In the material below, which lines hold the word "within"? Pick each one out.
Content starts
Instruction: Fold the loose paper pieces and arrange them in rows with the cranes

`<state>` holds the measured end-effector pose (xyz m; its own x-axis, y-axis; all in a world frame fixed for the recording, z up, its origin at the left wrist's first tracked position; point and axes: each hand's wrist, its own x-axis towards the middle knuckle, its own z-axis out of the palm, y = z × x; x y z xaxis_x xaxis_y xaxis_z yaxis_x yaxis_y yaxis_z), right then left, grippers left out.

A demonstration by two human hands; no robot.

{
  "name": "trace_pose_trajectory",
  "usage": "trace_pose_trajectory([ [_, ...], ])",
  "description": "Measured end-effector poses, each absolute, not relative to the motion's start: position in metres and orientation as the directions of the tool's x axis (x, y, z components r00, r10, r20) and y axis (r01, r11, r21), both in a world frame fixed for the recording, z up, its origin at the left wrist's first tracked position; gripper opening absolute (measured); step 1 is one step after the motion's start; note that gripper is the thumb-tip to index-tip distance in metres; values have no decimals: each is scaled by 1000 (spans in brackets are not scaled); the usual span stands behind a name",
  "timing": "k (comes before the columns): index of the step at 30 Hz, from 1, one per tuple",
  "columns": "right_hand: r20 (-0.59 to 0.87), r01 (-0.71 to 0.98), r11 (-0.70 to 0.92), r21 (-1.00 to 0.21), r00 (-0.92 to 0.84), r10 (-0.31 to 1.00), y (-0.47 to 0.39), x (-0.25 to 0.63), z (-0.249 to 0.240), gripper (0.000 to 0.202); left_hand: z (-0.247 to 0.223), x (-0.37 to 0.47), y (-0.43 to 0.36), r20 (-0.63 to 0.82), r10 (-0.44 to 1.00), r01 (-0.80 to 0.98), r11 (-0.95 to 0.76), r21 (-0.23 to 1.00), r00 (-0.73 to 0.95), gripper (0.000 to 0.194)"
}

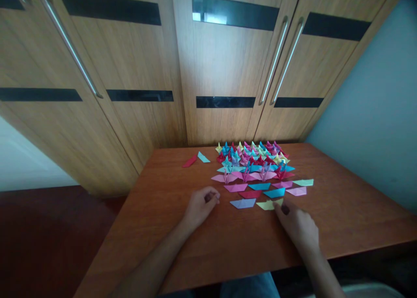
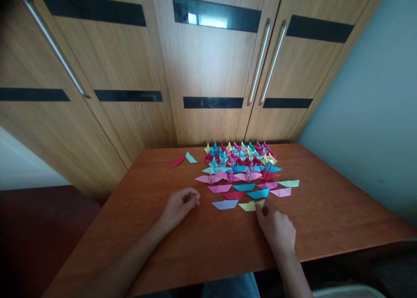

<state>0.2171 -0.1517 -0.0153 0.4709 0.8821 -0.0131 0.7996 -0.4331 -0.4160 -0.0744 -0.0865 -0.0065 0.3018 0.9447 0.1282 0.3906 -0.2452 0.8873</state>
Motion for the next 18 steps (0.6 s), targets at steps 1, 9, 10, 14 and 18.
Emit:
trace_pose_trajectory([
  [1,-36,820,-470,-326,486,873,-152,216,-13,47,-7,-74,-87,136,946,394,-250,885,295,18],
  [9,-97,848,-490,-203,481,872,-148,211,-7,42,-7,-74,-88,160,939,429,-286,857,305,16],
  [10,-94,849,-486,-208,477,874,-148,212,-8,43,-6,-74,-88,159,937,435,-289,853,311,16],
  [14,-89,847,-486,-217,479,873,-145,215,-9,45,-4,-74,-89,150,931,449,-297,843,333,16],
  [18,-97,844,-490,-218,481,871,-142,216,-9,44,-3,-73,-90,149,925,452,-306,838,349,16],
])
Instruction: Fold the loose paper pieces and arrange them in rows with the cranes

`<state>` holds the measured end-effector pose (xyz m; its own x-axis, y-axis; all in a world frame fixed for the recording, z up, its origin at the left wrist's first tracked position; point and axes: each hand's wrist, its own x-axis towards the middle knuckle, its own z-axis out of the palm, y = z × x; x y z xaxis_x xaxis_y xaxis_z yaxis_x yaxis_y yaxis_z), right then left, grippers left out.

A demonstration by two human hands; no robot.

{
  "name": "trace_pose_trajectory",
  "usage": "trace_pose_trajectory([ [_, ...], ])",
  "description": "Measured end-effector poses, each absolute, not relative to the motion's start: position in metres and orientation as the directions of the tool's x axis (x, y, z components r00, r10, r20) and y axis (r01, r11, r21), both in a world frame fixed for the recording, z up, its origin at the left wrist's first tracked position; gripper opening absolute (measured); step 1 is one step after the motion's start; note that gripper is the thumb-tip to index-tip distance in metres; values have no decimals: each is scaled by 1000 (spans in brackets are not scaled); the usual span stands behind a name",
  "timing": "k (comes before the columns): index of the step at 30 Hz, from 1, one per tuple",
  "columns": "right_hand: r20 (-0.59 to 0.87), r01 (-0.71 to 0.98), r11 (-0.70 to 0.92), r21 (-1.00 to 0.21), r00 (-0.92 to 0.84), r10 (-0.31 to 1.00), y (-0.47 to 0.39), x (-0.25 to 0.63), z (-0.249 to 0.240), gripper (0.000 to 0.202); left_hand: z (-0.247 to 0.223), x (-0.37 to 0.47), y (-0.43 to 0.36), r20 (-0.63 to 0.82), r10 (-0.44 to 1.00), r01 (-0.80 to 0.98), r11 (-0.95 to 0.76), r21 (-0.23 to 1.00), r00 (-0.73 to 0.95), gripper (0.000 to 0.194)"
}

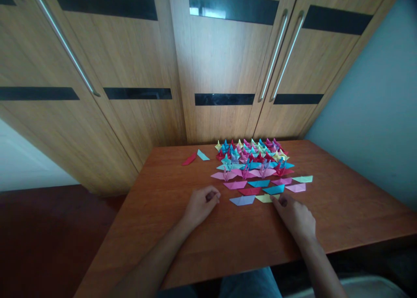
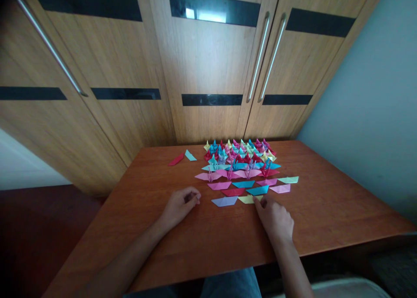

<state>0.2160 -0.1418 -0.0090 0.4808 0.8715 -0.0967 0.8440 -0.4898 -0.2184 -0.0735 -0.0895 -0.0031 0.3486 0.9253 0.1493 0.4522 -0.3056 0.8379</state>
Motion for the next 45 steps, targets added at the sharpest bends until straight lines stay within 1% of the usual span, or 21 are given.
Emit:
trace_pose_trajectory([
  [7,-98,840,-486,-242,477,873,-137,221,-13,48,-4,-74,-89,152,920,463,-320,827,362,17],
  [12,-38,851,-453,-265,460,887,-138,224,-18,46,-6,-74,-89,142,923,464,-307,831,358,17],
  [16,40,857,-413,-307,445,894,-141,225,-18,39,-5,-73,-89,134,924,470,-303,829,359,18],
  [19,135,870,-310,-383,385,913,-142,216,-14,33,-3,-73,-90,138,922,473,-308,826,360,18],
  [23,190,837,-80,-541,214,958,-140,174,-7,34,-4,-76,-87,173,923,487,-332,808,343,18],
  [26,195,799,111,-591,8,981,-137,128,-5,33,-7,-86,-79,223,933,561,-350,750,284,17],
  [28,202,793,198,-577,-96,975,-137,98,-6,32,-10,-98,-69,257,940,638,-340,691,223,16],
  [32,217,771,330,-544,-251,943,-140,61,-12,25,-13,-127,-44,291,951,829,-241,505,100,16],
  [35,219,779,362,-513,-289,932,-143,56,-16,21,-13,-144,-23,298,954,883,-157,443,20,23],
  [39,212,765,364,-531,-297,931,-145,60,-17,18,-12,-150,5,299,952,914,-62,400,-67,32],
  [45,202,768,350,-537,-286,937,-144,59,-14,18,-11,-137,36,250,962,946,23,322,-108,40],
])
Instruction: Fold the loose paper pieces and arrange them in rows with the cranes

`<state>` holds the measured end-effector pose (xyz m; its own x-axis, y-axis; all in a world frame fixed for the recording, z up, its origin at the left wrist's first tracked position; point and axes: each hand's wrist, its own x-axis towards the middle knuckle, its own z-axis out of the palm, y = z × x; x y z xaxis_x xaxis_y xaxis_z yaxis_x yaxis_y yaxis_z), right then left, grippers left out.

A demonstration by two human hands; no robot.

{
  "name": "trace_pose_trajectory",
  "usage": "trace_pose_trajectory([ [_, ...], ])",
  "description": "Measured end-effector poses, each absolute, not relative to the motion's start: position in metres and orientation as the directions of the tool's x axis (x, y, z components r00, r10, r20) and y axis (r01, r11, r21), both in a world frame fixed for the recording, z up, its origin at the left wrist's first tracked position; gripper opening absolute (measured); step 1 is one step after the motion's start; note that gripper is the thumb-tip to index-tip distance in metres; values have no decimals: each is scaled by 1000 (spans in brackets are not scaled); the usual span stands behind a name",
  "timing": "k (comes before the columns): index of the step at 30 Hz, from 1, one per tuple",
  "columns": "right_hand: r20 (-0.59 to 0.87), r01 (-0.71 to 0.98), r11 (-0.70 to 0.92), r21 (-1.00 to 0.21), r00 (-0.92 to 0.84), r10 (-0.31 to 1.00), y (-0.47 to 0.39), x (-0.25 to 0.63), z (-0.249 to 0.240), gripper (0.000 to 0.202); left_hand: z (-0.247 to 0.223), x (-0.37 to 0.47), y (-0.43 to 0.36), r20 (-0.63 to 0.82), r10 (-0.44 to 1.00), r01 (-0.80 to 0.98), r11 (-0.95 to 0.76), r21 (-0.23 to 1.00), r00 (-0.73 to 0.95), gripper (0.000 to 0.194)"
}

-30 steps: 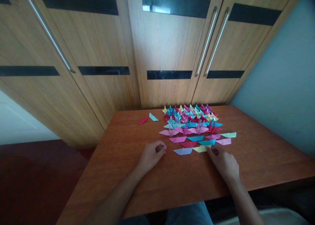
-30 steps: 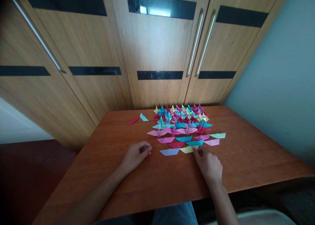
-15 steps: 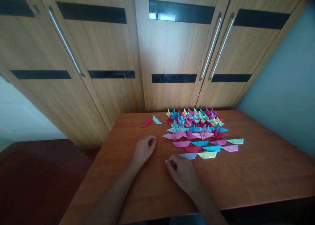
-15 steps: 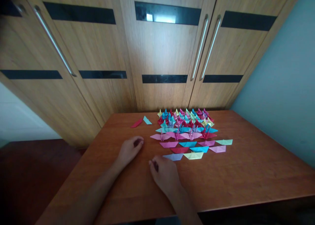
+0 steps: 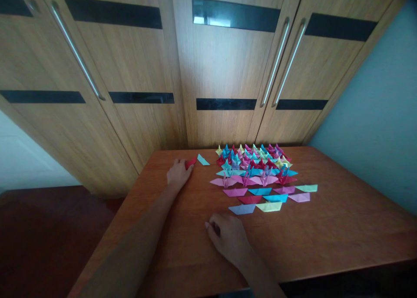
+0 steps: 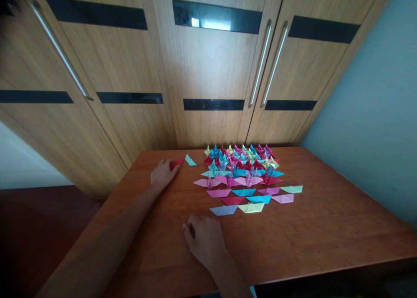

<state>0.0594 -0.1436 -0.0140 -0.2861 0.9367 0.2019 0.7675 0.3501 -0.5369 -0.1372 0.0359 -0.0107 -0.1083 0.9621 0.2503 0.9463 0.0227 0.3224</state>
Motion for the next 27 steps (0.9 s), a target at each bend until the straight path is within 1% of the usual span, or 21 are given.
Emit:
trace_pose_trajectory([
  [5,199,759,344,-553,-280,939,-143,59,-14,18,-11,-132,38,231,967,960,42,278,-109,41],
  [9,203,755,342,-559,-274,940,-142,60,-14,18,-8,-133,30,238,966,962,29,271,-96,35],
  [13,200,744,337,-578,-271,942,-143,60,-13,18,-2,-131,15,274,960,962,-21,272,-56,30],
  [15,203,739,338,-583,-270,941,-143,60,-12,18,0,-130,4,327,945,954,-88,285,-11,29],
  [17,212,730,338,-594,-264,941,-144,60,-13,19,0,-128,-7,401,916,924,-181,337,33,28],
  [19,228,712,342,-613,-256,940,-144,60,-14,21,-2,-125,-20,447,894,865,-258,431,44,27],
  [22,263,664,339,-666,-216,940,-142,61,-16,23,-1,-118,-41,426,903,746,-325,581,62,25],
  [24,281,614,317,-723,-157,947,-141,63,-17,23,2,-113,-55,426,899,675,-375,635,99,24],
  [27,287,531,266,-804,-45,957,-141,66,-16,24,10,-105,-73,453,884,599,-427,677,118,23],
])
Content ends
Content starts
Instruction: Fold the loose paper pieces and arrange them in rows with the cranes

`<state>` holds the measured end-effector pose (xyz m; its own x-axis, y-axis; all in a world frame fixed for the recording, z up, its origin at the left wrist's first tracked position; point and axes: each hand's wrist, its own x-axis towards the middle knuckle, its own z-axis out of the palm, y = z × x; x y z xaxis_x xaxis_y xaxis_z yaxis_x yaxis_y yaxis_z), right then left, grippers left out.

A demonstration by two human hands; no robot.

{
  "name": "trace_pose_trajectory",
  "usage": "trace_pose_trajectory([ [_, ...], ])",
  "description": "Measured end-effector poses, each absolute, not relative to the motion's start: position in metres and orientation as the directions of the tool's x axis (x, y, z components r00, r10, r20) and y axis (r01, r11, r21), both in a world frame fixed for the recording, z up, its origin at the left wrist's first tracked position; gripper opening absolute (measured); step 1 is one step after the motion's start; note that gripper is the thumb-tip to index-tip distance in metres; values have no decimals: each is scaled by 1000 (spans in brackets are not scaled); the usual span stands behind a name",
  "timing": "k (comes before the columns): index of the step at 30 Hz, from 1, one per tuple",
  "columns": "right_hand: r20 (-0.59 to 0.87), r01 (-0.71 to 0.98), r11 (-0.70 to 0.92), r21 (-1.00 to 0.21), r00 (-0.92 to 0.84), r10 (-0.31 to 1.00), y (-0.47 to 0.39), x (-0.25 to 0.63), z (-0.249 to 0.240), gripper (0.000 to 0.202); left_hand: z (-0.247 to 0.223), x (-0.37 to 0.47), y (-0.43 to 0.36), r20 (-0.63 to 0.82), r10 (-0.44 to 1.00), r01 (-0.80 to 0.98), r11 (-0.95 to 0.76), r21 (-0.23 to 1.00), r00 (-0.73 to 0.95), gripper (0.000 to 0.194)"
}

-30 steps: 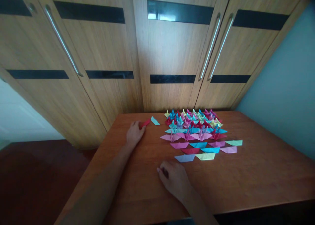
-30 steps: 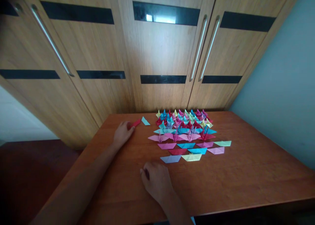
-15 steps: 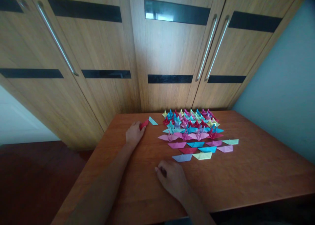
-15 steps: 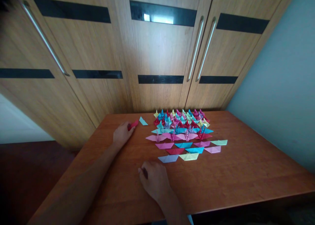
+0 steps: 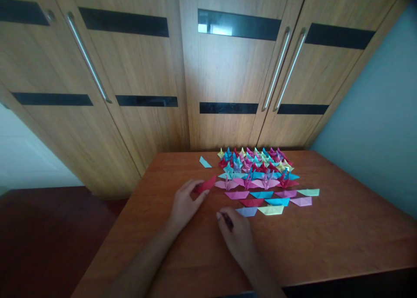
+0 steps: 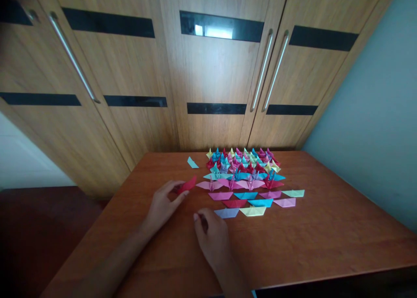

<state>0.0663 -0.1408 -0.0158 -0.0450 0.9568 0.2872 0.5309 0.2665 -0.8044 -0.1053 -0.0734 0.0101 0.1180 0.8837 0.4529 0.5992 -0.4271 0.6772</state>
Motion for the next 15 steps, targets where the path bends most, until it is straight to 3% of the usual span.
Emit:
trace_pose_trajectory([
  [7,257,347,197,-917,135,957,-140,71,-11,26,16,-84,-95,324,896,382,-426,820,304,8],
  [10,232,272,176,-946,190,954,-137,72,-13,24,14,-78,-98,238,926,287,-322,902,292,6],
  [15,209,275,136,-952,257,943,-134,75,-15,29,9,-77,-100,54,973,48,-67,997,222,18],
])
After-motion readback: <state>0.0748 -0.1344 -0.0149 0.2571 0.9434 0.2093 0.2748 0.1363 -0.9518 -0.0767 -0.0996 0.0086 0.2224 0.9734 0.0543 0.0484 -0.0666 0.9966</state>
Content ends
§ **Output for this exercise**:
Motion for the next 45 steps, targets added at the sharpest bends until straight lines stay within 1% of the usual span, or 21 are given.
Motion for the next 27 steps (0.9 s), a target at each bend until the straight path is within 1% of the usual span, or 21 are given.

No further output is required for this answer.